As I said I reject all religion so this is not me picking out one religion. Armstrong comments that since the 9/11 attacks on New York there has been an increase in unconscious prejudice towards Islam, this is true but at the end of the day every Muslim has to be blamed for this. I will tell you why, it’s because there is a sense that fundamentalist are the ones to blame, this is not the case. It is the moderate believers that are the origins for fundamentalists, if there were not moderates then there would be no fundamentalists. Most holy books are bases of violence that is how they have survived all this time, it’s the moderate approach that allows for the immoderate to use the process. Let’s go back to the idea of religion being used for political means and the case of the cleric stopping the polio vaccine. If we assume that this was just a political move, how did the cleric get support and power to perform these political acts? The answer can only be that religion, even those that of moderate religion supported this cleric because they thought the cleric being closer to God & performing his will and the respect that religion teaches about its own religious teachers. If those two things were not in place the power of one man would have been significantly reduced. Moderate religious people cause more harm than fundamentalists do, that is true across all Abrahamic religions. Look at priests and there abuse of children within the Catholic Church, they were able to do this because people gave priests the power and in turn disempowered themselves & their children. So while I accept that most religious people can be kind and the situation is far more complex than I’m presenting here, my perceptions are valid.

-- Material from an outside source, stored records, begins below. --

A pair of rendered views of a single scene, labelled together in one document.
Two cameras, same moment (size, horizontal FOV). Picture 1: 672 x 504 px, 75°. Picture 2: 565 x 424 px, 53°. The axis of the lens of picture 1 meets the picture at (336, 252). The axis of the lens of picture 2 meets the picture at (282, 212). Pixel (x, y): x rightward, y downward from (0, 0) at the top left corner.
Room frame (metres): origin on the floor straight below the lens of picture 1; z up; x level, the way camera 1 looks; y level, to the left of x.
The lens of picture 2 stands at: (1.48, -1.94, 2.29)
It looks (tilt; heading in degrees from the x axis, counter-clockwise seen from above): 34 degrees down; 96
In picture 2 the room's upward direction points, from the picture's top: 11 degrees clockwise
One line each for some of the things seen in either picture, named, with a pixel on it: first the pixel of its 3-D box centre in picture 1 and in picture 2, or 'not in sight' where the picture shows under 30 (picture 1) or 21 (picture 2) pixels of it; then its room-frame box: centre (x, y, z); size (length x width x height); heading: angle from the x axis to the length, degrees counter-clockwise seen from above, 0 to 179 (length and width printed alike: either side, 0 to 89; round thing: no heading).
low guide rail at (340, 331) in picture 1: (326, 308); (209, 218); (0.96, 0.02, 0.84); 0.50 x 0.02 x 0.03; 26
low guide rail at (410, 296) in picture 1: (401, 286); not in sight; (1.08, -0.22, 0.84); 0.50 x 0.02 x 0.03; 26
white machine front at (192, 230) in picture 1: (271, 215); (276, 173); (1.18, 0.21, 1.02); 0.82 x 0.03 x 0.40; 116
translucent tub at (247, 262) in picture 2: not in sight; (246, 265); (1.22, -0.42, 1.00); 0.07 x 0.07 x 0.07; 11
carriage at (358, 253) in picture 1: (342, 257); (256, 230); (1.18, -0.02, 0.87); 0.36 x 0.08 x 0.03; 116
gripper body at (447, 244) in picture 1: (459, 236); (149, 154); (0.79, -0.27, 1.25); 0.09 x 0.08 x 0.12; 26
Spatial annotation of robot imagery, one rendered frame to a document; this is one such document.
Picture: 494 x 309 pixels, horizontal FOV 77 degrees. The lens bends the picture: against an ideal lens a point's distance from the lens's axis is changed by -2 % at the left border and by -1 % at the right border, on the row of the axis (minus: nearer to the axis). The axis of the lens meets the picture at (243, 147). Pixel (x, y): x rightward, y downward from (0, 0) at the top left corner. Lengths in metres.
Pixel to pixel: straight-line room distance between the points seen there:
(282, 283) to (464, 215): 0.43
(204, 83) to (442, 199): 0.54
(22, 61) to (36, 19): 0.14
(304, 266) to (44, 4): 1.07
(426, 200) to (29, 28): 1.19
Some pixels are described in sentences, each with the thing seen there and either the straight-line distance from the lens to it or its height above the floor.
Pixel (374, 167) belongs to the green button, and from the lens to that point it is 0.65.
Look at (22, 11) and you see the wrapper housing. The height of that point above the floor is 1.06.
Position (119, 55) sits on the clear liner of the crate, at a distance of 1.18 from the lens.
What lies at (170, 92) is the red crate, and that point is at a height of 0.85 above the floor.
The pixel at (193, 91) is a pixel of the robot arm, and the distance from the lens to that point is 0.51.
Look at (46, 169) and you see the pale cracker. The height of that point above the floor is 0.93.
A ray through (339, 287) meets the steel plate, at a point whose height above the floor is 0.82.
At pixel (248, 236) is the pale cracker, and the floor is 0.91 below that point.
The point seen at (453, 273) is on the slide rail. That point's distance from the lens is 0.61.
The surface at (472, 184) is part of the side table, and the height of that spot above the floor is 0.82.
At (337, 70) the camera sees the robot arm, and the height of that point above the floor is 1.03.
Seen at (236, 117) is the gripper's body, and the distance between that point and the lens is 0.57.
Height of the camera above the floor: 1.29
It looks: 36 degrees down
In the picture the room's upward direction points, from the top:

The west has always been Islamophobic, still at least in the UK people have been religion’o’phobic for a long while. Consider the difference between George Bush and Tony Blair, George Bush has tried to move away from religious wars against people to just wars against evil regimes. Religious statements have tip toed into Bush’s comments quite often. Tony Blair had to wait until he left office until he came out about his conversion to Catholicism, the British are suspect of religion and so they should be. Still for the average person on the street in the UK after the recent London suicide bombings they are more phobic than perhaps they were before because all they see is the death Islam can cause. This might be a natural reaction, even if it is not a correct one and it will repair itself with time. If you were to ask me I am more scared if Islamic countries or the USA on the bases of its religious intent directing its action, I would have to be honest and say I am more scared of the Christian USA than any Islamic countries. Both however, are justifiable as violent religions. I don’t agree with Armstrong on many things.